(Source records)
○ ○ ○ ○ ○ ○ ○

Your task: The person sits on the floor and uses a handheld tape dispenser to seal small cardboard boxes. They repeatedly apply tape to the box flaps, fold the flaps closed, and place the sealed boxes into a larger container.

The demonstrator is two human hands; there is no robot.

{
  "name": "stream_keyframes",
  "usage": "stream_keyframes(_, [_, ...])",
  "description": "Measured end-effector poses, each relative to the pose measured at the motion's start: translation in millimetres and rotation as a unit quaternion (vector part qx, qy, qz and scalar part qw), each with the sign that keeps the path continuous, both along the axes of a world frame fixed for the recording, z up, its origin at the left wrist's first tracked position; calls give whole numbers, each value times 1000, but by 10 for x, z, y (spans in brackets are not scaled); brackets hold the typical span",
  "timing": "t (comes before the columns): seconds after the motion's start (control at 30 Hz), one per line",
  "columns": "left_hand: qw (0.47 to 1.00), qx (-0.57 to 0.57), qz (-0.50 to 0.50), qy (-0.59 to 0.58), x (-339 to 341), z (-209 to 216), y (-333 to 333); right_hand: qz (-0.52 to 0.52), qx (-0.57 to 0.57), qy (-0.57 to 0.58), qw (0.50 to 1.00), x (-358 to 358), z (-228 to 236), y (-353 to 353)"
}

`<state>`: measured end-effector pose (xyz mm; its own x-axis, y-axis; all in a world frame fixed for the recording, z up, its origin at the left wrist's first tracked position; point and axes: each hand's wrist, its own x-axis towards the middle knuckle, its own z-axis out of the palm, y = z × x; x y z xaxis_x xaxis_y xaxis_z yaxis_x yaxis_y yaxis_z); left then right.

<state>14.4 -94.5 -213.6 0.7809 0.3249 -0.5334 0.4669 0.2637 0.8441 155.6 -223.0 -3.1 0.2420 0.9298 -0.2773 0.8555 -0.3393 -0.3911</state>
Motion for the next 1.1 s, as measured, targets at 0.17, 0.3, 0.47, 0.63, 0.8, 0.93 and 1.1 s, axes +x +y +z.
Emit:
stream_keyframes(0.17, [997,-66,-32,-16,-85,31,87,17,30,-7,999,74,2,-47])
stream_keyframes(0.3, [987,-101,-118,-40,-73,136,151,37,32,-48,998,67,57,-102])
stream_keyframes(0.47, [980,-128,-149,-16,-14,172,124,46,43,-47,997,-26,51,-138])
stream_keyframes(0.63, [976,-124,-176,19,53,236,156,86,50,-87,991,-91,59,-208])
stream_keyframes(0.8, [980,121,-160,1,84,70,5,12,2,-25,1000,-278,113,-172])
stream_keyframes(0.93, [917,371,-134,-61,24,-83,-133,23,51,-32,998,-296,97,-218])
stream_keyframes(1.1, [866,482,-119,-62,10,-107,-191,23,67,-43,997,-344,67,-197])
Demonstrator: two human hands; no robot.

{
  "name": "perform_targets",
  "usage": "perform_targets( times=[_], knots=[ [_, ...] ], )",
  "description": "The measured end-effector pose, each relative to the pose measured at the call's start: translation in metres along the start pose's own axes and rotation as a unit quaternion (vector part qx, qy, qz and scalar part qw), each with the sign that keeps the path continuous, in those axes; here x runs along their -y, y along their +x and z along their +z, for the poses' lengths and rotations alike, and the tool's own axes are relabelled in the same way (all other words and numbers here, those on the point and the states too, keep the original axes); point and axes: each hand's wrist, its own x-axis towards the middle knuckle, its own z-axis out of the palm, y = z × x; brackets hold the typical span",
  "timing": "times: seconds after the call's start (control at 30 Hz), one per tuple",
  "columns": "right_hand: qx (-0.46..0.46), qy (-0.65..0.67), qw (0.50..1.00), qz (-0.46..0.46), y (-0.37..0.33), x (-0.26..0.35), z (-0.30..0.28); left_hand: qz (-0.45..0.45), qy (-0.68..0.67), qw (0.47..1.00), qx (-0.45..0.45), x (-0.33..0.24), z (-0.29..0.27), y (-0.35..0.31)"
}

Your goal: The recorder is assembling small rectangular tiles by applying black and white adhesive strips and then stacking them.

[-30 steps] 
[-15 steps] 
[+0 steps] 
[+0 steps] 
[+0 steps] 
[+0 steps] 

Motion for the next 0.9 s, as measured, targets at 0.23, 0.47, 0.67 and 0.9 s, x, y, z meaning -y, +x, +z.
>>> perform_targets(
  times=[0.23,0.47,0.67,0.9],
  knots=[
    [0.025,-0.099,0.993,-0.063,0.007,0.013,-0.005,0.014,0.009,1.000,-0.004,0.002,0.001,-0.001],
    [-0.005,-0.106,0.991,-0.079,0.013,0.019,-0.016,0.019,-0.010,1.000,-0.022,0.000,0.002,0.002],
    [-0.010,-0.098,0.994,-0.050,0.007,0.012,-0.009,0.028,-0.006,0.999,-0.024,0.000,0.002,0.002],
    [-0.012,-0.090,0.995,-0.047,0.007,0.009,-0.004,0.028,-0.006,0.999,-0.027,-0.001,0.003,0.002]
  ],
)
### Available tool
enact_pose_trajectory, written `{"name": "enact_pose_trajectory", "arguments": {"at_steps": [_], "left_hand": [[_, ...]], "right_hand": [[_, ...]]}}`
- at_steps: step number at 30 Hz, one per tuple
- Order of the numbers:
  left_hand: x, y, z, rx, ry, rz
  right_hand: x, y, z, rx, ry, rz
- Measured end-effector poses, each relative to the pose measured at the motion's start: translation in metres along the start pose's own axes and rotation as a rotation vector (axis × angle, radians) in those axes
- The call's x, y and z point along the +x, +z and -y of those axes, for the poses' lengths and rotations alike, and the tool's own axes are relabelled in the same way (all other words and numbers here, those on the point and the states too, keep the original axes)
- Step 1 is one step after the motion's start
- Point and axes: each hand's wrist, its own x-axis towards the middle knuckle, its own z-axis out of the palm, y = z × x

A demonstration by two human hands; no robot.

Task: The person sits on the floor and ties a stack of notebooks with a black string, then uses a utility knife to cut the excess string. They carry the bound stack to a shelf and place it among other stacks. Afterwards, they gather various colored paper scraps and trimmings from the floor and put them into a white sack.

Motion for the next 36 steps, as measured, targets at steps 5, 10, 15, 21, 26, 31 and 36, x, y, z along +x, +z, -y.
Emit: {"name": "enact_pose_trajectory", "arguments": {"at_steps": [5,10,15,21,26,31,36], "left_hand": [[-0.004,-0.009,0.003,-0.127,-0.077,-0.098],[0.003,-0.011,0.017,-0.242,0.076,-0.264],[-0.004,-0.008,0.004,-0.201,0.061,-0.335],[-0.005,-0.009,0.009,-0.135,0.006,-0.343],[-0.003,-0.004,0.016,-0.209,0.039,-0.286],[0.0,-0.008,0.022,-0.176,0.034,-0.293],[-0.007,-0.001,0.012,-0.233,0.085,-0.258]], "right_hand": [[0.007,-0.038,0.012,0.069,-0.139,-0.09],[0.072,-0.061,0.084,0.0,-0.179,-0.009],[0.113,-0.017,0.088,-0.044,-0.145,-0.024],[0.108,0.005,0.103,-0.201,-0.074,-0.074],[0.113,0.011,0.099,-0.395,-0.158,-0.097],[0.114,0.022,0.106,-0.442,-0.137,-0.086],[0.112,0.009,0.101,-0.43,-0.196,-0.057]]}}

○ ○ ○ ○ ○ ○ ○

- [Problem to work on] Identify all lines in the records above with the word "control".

- [Answer space]
  "timing": "t (comes before the columns): seconds after the motion's start (control at 30 Hz), one per line",
  "timing": "times: seconds after the call's start (control at 30 Hz), one per tuple",

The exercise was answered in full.